Steven Starr over at Nuclear Darkness has collected and expanded upon many studies of the consequences of nuclear war. In particular, check out Consequences of a large nuclear war and City on fire by Lynn Eden. City on fire challenges the U.S. government’s own analysis of the consequences of a nuclear strike using the case study of a 300kt detonation at the Pentagon:
The detonation of a 300-kiloton nuclear bomb would release an extraordinary amount of energy in an instant-about 300 trillion calories within about a millionth of a second. More than 95 percent of the energy initially released would be in the form of intense light. This light would be absorbed by the air around the weapon, superheating the air to very high temperatures and creating a ball of intense heat-a fireball.
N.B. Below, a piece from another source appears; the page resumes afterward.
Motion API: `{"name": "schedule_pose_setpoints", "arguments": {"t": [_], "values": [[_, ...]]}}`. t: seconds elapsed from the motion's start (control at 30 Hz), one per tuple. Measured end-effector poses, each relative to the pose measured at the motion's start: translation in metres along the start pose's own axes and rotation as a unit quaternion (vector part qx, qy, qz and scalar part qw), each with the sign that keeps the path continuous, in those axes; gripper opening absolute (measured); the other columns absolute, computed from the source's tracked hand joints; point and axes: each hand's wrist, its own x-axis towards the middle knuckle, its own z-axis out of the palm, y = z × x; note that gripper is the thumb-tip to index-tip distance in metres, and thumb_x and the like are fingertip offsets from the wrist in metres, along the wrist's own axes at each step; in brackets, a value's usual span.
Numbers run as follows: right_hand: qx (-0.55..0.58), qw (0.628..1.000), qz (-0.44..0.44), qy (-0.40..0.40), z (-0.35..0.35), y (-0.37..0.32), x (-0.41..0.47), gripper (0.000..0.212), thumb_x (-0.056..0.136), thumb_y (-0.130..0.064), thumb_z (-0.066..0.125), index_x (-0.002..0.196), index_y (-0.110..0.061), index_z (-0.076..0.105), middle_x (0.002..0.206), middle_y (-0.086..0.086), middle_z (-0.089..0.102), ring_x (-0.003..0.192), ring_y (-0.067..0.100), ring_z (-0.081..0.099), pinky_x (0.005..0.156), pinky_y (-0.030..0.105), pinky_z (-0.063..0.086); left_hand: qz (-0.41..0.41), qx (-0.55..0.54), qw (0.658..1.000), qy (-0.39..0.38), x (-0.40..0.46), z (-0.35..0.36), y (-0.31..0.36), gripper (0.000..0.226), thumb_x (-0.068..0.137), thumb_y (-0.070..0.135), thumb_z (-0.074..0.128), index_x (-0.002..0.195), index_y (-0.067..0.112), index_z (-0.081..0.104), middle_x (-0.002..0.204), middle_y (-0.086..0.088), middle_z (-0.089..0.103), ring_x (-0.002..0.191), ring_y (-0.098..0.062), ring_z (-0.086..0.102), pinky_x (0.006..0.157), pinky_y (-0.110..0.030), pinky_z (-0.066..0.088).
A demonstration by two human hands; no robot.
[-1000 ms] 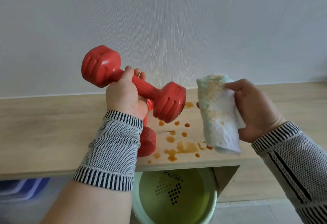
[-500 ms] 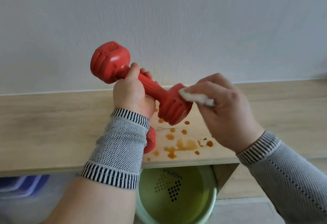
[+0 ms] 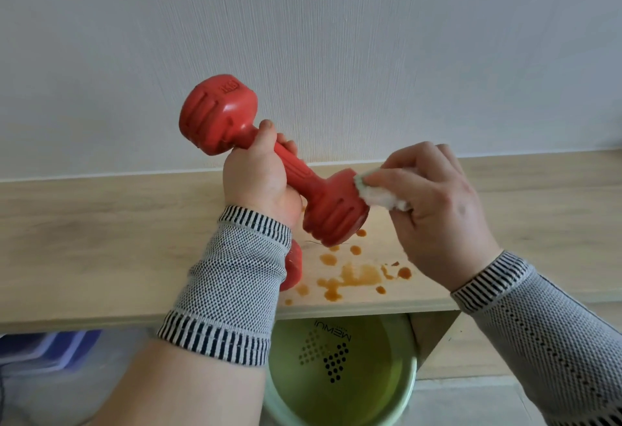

By the time the fireball approached its maximum size, it would be more than a mile in diameter. It would very briefly produce temperatures at its center of more than 200 million degrees Fahrenheit (about 100 million degrees Celsius)-about four to five times the temperature at the center of the sun.
Because this fireball would be so hot, it would expand rapidly. Almost all of the air that originally occupied the volume within and around the fireball would be compressed into a thin shell of superheated, glowing, high-pressure gas. This shell of gas would compress the surrounding air, forming a steeply fronted, luminous shockwave of enormous extent and power-the blast wave.